On the topic of the younger actors, Ivar comments on one of his favourite things about the profession - the interaction between generations. “It’s weird when you first encounter it: you’re working with people your parents’ age – and because you’re young and have your eyes and ears open, you can learn a lot,” he says. “ If you’re older being in the company of young people, you learn a lot too. So both benefit. You wouldn’t get that in say, a bank or corporation - there’s a hierarchy. In acting, everyone’s on the same level.”

Ivar’s parents fled from Latvia to Australia in 1948. Like so many other children of immigrant parents, Ivar grew up in Australia with the knowledge there was another country on the other side of the world their parents ached and longed for. Because of the Iron Curtain years, Ivar’s parents could never visit their homeland, but Barry was able to visit Latvia while on a film shoot in the early ’90s.
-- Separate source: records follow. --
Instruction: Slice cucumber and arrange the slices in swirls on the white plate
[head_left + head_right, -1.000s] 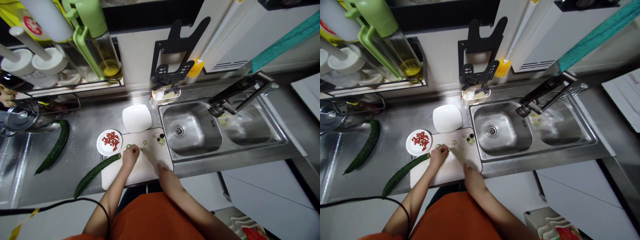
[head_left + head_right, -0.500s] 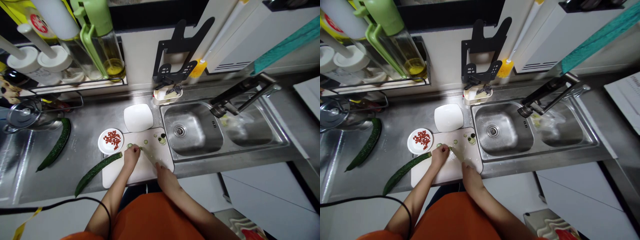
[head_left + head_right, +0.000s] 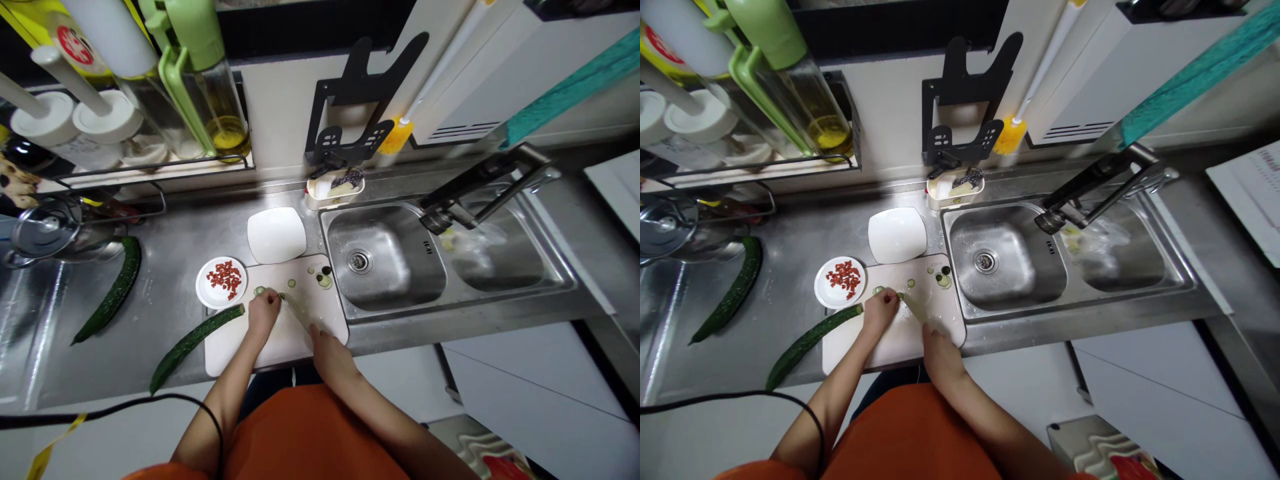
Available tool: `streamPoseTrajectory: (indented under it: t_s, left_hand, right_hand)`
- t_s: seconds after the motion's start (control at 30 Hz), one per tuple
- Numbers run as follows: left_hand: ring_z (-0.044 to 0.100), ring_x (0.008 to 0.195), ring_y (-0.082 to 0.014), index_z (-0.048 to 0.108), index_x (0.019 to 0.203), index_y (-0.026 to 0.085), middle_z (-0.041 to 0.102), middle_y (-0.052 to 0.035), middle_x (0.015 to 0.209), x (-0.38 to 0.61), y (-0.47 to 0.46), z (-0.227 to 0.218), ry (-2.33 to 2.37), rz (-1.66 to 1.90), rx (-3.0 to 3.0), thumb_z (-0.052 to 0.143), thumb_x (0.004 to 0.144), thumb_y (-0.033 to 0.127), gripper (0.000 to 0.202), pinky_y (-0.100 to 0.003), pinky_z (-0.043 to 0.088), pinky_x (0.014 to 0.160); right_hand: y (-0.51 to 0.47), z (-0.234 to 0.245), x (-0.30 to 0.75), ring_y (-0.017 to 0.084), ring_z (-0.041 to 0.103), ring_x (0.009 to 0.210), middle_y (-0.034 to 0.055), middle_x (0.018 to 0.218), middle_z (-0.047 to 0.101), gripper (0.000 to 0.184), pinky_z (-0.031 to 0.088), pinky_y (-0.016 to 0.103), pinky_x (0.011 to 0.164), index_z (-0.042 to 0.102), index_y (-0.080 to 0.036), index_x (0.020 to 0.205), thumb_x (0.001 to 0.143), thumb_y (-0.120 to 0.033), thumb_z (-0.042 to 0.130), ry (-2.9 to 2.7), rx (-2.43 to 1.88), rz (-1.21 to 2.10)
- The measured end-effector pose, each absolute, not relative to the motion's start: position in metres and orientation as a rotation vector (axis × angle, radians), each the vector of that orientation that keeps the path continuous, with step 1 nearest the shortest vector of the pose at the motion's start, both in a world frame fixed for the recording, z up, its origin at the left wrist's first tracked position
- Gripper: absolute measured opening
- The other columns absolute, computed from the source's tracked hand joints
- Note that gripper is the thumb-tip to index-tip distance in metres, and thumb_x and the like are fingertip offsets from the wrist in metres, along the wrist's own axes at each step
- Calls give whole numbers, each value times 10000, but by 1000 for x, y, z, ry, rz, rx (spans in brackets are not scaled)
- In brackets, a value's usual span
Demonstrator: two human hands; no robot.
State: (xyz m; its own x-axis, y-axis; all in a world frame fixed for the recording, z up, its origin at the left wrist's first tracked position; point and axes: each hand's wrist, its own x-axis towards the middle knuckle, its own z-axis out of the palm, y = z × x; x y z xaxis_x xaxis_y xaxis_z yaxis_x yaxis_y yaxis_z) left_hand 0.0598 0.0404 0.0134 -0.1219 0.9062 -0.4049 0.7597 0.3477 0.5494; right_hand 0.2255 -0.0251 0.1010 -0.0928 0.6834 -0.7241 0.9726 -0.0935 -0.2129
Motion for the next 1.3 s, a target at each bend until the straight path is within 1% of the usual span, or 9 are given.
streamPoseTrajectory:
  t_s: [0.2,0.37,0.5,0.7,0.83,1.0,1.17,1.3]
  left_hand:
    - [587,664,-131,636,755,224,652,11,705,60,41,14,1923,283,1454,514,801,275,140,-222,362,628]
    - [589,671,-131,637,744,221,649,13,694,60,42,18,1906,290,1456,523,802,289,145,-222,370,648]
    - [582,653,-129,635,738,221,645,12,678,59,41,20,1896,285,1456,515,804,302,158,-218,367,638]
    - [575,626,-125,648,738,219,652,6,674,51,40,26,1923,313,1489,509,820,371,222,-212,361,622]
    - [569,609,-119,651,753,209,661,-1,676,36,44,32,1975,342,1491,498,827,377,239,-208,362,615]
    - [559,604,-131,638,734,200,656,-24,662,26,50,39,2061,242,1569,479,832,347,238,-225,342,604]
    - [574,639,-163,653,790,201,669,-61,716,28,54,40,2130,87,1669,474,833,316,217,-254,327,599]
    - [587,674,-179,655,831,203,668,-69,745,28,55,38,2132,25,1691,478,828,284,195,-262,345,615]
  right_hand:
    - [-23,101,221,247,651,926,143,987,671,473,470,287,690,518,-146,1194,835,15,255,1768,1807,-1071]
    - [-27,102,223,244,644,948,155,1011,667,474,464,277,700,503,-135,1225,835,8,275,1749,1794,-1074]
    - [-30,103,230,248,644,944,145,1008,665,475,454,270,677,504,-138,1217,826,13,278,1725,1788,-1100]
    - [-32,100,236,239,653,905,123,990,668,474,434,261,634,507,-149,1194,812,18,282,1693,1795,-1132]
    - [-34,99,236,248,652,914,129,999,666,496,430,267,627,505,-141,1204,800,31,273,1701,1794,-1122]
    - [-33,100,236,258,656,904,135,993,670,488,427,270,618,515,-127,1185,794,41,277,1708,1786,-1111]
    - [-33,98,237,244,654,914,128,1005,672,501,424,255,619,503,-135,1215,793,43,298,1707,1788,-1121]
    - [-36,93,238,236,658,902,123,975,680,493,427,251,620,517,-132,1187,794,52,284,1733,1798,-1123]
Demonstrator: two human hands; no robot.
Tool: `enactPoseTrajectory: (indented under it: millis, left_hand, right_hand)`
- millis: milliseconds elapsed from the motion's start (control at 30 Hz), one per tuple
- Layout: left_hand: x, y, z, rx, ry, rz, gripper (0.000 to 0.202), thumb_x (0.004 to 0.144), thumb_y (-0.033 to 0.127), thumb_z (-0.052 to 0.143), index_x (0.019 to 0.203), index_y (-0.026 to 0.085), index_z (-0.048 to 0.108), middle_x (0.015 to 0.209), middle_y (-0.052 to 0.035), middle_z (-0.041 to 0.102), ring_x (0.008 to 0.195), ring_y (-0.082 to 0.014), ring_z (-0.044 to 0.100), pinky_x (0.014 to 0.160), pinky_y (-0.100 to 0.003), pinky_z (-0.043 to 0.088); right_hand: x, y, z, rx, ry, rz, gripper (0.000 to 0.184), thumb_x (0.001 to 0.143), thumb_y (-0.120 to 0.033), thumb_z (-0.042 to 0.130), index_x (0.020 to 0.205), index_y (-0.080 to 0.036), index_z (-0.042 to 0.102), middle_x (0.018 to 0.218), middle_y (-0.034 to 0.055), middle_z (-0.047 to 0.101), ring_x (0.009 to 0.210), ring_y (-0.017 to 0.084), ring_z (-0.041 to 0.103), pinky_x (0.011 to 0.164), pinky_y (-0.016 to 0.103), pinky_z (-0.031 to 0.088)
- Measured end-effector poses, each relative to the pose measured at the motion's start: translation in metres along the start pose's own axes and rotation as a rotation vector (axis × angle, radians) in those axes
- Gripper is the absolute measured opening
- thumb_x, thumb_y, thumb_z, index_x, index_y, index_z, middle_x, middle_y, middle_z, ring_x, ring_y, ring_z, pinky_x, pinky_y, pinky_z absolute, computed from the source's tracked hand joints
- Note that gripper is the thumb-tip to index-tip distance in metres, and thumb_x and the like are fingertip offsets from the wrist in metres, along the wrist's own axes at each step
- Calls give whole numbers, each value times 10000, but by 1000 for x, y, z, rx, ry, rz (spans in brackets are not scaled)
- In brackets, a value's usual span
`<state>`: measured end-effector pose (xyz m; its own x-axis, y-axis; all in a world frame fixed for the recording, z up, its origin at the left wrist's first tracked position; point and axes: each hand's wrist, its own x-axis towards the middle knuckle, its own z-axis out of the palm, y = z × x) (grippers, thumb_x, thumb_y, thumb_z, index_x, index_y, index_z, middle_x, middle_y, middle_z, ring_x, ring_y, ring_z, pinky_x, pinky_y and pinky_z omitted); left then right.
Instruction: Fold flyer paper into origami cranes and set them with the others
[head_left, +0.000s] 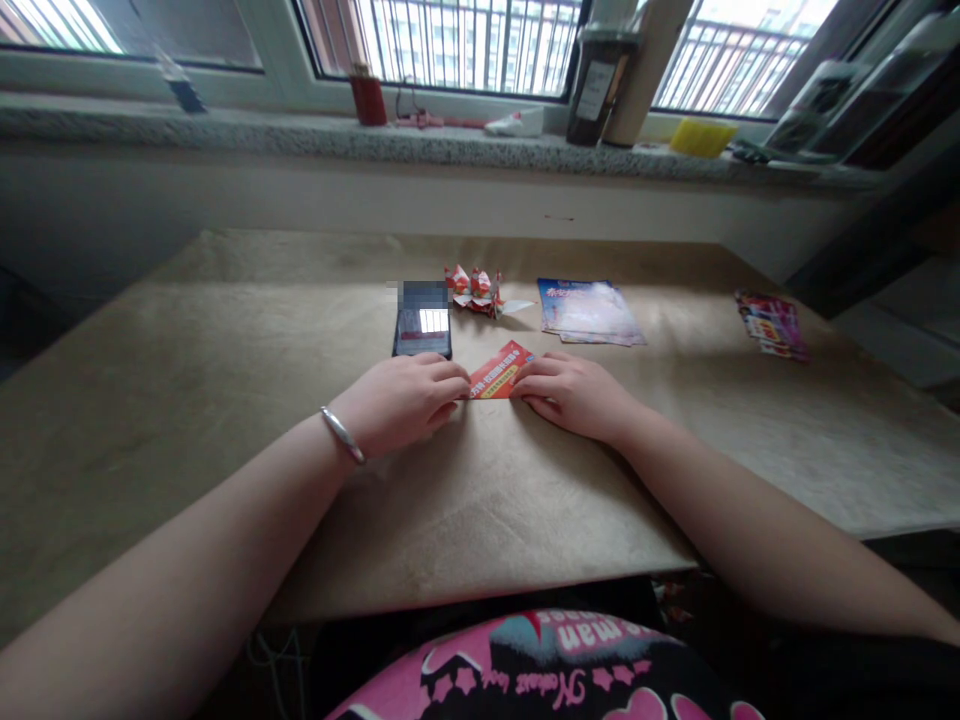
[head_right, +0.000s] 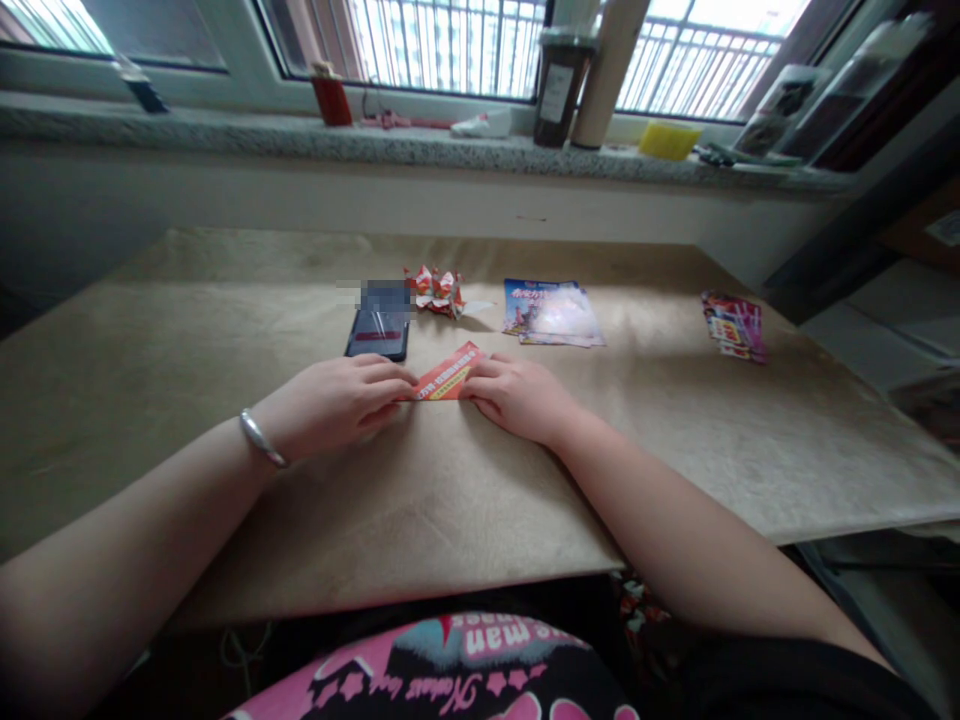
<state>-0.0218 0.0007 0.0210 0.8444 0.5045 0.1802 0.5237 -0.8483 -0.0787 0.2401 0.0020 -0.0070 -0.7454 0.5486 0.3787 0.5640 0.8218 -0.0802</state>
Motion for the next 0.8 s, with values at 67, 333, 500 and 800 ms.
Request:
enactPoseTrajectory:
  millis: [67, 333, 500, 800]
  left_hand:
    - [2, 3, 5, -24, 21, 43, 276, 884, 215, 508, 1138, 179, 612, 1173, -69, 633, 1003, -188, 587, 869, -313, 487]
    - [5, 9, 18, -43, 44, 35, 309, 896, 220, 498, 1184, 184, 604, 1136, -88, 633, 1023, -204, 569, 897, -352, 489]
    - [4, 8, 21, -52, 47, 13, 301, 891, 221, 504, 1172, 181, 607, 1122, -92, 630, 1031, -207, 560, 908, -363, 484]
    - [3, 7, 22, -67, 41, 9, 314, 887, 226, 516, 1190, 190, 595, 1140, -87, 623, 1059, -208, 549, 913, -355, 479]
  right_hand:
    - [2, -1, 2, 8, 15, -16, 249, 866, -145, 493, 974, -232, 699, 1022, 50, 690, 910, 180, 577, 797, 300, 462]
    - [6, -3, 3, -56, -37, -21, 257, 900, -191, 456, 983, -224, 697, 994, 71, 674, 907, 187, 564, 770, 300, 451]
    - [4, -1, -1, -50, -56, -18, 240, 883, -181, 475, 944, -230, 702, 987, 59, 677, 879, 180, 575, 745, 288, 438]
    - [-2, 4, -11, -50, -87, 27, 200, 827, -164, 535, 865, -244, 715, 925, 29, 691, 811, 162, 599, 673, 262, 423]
“I was terribly moved for the people there and for the hard life they’d had,” Ivar says. “For the first four weeks I was shellshocked: this was the place I had heard so many stories about as a child. I stood at the house from where my mother had fled in World War II. I was standing there on a sunny afternoon – it could have been anywhere, it was just like the suburbs of Adelaide where I grew up. You just can’t believe that once there were tanks rolling down the streets, people shooting one another, mothers with babies in their arms, running in fear. But I realised I am who I am because of what happened there.”

These days Ivar, his wife Jenny and their four children live amongst the gumtrees and crisp air in Sydney’s Blue Mountains. “Thirty years ago my children started us on living an alternative lifestyle, caring for the environment, saving on energy,” he explains. “We put in a combustion stove, we grew out own vegetables, we shop at the Co-op in Katoomba. It’s a good lifestyle.”

But after two and a half memorable years, you'll be sad to hear Ivar is leaving Home and Away at the end of this month. “The last scene I did for Home and Away will stay in my mind,” Ivar recalls. “As I’m driven away, Colleen stands there with her hands on her hips, Beth is sympathetic and tries to communicate, and Irene is angry. It’s lovely, there’s humour there for me in each character.